WHAT YOU WILL DO = Read through the entries below and return each line with the word "robot".

[Entries taken from a collection]
============================================================
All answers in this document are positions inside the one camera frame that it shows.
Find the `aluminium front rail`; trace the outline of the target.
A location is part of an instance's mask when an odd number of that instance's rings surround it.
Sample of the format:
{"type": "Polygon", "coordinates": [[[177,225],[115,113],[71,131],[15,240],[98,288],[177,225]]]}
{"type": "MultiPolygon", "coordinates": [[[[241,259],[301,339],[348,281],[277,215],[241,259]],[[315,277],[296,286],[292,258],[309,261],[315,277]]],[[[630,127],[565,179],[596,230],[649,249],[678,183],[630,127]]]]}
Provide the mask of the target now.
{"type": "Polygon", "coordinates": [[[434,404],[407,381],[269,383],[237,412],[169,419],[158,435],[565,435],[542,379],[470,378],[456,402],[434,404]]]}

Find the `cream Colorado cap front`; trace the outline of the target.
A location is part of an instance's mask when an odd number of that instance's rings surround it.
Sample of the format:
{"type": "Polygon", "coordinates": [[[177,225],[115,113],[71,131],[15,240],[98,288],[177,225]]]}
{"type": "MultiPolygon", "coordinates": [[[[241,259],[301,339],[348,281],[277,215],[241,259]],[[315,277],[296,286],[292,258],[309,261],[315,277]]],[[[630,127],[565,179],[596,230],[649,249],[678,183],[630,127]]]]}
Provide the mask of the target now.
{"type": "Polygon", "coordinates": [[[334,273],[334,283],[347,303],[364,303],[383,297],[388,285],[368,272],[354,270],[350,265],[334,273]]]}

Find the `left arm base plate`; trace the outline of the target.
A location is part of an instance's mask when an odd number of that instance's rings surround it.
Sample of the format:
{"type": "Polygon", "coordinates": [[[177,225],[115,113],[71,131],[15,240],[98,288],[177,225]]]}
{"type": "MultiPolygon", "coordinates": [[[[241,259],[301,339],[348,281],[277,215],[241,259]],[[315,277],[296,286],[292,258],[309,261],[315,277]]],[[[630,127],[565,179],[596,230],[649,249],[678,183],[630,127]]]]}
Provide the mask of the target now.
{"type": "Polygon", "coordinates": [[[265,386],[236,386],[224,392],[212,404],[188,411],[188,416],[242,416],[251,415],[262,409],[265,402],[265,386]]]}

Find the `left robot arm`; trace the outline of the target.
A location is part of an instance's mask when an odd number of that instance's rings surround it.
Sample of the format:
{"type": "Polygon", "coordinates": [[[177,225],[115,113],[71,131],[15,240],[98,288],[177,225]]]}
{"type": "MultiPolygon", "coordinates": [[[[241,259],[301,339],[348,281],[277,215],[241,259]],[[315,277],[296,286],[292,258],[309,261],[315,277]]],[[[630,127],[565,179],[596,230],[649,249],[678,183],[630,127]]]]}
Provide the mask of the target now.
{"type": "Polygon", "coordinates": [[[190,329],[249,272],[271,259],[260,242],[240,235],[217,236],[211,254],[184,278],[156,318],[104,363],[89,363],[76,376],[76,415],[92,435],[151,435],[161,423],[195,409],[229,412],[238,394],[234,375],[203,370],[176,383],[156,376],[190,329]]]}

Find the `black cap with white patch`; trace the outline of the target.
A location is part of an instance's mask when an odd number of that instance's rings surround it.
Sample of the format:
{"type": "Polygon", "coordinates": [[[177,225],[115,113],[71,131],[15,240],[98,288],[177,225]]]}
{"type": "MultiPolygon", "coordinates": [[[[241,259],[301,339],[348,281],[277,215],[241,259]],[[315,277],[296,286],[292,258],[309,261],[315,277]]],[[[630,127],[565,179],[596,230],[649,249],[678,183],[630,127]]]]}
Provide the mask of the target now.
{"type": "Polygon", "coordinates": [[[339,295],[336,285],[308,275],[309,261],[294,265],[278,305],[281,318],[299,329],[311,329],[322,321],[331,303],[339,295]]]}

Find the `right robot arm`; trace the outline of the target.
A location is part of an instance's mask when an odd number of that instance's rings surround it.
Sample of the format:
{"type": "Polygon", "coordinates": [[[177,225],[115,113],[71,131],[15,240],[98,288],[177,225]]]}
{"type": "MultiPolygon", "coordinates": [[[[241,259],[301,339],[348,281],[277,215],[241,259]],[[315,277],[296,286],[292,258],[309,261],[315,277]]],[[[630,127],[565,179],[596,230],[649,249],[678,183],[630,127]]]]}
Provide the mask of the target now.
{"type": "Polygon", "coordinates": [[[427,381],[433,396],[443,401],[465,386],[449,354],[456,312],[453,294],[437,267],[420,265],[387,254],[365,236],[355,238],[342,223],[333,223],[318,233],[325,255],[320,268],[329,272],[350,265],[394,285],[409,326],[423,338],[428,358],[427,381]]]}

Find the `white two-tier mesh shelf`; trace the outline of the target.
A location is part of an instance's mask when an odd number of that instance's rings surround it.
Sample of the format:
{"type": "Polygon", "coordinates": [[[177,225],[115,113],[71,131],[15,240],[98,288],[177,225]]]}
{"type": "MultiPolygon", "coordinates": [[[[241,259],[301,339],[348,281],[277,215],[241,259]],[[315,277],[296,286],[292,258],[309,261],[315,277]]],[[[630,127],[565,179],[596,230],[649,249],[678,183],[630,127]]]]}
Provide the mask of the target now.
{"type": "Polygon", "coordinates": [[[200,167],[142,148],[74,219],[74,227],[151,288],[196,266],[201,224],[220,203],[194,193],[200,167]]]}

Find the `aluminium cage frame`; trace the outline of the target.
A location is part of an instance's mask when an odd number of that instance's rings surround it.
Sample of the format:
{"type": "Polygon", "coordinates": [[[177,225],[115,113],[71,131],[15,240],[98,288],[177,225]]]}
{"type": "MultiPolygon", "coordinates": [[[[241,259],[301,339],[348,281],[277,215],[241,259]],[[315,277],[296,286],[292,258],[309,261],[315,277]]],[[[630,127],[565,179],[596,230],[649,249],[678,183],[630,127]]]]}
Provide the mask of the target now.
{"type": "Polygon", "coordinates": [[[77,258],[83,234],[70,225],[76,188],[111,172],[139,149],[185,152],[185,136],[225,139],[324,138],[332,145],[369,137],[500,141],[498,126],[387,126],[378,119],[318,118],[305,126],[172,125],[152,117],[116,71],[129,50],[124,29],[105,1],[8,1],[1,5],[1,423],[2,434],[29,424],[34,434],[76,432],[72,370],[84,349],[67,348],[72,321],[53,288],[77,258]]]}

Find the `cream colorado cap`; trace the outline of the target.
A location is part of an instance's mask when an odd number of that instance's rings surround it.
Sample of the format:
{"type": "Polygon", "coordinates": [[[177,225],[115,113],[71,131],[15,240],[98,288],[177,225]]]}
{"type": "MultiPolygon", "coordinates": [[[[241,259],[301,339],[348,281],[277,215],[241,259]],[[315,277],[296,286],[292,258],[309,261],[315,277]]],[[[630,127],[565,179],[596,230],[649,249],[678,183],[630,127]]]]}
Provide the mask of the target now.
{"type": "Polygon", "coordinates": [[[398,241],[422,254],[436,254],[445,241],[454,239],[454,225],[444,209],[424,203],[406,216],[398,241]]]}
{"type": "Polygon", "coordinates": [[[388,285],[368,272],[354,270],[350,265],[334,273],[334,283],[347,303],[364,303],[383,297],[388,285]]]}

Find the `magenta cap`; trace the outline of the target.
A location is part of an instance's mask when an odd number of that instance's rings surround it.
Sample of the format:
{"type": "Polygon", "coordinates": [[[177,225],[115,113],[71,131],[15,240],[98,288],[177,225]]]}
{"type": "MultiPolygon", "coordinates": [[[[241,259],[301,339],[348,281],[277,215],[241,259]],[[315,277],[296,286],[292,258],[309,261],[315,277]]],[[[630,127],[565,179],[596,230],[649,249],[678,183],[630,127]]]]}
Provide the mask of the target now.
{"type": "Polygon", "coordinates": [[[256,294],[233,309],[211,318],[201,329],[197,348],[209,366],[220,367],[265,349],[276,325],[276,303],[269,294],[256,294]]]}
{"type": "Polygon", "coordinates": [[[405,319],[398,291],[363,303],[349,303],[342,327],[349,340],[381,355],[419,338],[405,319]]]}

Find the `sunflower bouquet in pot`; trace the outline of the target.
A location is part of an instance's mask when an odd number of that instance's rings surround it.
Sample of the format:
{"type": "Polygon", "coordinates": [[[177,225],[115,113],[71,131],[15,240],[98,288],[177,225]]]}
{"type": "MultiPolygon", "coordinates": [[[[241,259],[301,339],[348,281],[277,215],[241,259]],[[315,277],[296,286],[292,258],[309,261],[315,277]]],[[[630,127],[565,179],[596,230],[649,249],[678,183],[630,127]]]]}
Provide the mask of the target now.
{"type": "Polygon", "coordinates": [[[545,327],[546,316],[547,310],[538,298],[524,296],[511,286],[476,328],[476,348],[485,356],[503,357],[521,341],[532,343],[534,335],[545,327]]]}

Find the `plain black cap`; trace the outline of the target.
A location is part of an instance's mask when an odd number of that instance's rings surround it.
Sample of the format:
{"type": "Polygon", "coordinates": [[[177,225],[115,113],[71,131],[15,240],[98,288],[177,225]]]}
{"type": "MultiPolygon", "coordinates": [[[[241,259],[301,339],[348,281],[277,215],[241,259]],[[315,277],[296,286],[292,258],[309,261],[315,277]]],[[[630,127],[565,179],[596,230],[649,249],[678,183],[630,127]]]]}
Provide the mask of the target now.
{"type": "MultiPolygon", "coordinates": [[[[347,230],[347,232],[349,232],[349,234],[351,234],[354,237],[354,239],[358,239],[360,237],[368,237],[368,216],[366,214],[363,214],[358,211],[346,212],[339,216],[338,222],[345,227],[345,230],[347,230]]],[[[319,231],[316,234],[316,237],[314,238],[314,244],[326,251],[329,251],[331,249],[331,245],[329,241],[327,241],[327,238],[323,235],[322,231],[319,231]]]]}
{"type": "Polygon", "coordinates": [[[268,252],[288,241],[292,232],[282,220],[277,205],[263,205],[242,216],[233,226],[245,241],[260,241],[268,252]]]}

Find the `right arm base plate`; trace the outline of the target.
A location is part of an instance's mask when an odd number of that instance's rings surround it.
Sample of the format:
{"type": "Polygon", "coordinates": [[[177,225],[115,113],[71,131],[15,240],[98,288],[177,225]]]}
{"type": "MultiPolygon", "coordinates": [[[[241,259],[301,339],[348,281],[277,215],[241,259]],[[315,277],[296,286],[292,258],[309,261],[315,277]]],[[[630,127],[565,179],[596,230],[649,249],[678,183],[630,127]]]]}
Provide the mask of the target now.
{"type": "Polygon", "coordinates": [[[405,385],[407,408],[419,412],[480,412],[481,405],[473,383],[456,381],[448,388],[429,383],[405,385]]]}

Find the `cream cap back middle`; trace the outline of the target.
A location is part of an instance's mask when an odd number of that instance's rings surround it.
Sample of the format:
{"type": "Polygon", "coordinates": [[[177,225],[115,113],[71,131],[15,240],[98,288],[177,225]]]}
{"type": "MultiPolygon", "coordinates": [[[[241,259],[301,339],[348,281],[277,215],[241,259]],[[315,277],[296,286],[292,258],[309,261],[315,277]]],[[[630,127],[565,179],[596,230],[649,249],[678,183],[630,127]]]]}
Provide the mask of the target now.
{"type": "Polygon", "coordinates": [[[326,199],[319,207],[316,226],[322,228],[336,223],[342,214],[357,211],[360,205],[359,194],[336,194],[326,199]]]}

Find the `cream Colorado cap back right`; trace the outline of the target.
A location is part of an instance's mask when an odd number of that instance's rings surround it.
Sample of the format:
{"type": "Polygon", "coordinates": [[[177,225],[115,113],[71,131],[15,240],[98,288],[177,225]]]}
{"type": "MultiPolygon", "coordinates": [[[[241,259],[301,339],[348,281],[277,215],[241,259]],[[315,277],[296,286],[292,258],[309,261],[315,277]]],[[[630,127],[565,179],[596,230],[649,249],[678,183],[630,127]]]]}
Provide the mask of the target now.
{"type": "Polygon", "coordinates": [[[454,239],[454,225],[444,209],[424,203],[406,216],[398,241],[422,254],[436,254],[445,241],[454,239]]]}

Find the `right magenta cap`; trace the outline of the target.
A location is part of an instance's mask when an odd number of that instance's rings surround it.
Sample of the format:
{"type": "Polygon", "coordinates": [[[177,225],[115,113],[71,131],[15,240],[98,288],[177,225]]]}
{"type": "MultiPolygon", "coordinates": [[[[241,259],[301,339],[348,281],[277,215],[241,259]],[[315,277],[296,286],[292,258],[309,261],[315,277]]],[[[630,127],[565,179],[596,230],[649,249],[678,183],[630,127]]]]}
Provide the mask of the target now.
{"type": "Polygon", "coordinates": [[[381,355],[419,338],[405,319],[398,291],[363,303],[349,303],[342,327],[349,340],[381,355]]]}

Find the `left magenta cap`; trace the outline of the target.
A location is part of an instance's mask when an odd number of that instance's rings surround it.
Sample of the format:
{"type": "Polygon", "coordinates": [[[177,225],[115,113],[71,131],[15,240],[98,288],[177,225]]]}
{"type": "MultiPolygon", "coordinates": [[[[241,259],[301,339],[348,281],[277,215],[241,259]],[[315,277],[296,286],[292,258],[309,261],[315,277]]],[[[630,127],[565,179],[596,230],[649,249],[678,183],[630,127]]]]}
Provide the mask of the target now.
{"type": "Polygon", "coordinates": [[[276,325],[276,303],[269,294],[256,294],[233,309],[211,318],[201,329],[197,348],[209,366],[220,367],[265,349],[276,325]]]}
============================================================
ANSWER TO THIS PROBLEM =
Find the `left robot arm`; trace the outline of the target.
Find the `right robot arm`; trace the outline of the target.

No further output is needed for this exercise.